■ **TASK DIRECTIONS**: Report every line in the records below that holds the word "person".

■ **RECORD SET**:

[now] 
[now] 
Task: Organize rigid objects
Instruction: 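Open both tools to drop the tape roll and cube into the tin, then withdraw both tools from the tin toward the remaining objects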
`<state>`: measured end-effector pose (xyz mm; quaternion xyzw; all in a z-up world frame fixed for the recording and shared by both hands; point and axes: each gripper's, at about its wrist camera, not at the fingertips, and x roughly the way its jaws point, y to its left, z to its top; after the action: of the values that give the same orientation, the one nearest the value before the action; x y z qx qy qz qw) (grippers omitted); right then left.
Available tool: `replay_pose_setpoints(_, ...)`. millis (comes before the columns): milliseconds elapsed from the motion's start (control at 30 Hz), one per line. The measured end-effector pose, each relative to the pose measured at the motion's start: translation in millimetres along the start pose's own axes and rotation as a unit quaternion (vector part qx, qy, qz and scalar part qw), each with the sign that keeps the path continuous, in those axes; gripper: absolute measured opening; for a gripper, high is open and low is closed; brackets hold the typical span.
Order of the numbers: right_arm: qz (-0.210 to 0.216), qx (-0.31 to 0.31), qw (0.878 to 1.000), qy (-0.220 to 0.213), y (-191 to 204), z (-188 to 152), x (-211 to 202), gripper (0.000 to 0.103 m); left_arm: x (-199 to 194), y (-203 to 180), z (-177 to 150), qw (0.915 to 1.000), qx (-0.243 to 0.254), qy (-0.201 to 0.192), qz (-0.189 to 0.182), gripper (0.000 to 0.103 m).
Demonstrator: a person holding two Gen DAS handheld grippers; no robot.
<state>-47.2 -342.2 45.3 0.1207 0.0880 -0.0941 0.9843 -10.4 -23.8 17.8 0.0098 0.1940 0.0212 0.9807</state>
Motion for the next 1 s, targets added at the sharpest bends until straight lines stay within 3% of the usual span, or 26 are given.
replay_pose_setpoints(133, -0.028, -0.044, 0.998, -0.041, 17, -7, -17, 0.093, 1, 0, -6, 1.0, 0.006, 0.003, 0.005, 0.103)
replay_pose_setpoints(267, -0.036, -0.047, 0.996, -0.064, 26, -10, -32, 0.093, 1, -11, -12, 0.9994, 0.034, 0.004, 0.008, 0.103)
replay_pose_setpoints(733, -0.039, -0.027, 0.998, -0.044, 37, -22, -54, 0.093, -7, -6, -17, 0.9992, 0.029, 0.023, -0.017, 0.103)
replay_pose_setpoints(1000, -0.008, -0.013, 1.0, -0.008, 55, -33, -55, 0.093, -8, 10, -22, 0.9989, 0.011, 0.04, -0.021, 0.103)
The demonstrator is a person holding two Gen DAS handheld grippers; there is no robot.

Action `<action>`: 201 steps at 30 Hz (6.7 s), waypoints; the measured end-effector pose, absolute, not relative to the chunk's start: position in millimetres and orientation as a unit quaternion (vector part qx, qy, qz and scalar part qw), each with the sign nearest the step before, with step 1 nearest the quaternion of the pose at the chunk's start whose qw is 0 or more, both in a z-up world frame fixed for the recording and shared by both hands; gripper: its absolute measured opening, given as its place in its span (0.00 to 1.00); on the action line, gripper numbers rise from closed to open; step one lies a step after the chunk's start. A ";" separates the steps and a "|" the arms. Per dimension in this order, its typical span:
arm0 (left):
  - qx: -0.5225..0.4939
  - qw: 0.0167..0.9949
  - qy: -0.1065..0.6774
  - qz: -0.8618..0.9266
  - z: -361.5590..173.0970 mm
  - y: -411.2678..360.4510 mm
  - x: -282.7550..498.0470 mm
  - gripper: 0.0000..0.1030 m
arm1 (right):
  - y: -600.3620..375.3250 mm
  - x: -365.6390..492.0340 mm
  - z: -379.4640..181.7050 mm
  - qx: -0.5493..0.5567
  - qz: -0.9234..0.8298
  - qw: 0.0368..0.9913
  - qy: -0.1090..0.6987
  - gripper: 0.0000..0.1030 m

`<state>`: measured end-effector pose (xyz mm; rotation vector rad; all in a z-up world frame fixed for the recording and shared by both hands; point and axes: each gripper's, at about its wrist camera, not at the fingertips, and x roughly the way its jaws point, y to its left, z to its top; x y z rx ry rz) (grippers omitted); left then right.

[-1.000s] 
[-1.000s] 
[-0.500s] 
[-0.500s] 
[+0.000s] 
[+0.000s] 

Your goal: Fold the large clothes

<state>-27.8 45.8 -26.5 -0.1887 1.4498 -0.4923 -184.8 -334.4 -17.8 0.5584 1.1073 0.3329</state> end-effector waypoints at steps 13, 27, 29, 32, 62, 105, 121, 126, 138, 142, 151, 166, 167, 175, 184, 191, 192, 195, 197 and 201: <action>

■ **OUTPUT FOR THIS TASK**:
Demonstrator: a person holding two Gen DAS handheld grippers; no robot.
The demonstrator is a person holding two Gen DAS handheld grippers; there is no robot.

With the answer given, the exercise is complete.